→ PROMPT: Lines containing the string "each": how many are there below? Answer with the number only.

→ AVAILABLE DATA:
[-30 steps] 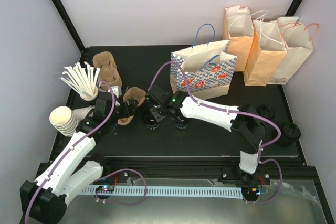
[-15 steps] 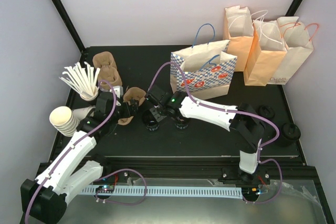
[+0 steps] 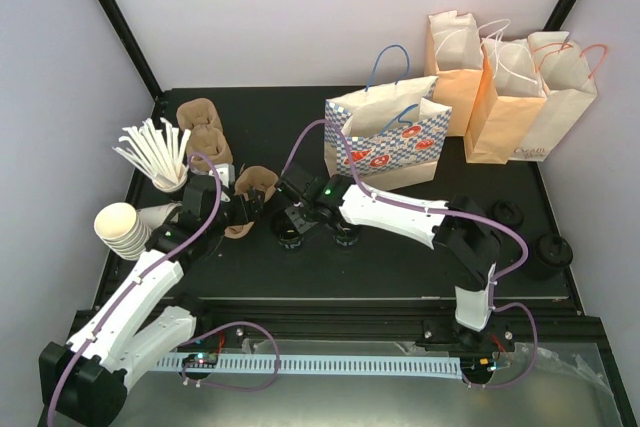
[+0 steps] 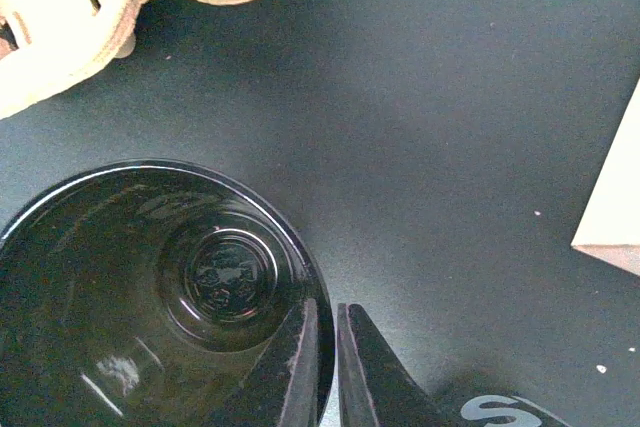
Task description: Pack the takeout coffee
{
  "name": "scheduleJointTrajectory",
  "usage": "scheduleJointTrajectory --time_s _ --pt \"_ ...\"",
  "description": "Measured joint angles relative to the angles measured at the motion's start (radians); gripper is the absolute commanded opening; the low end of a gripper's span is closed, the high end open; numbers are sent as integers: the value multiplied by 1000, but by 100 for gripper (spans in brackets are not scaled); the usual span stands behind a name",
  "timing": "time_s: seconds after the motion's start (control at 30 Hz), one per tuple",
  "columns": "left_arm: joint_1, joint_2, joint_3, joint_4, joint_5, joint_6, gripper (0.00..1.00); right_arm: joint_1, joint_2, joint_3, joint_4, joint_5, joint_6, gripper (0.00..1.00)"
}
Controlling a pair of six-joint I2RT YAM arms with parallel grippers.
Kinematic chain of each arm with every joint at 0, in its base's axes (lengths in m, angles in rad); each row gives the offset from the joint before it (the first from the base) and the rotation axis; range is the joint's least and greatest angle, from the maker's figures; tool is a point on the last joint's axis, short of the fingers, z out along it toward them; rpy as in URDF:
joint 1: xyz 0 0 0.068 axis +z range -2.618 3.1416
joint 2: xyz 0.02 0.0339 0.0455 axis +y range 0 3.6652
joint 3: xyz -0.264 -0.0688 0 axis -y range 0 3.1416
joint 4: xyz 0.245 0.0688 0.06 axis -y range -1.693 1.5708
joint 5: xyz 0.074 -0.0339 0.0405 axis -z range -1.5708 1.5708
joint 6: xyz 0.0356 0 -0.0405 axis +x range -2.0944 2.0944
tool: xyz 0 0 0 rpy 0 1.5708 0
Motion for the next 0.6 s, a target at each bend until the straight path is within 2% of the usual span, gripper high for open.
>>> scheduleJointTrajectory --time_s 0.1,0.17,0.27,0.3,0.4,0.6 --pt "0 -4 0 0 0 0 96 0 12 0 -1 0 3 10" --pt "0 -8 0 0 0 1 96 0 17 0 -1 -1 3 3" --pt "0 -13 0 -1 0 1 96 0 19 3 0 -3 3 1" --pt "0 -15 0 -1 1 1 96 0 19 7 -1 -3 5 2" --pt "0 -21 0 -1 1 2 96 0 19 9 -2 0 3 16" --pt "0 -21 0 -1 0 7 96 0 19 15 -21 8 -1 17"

→ EXERCISE SOLUTION: 2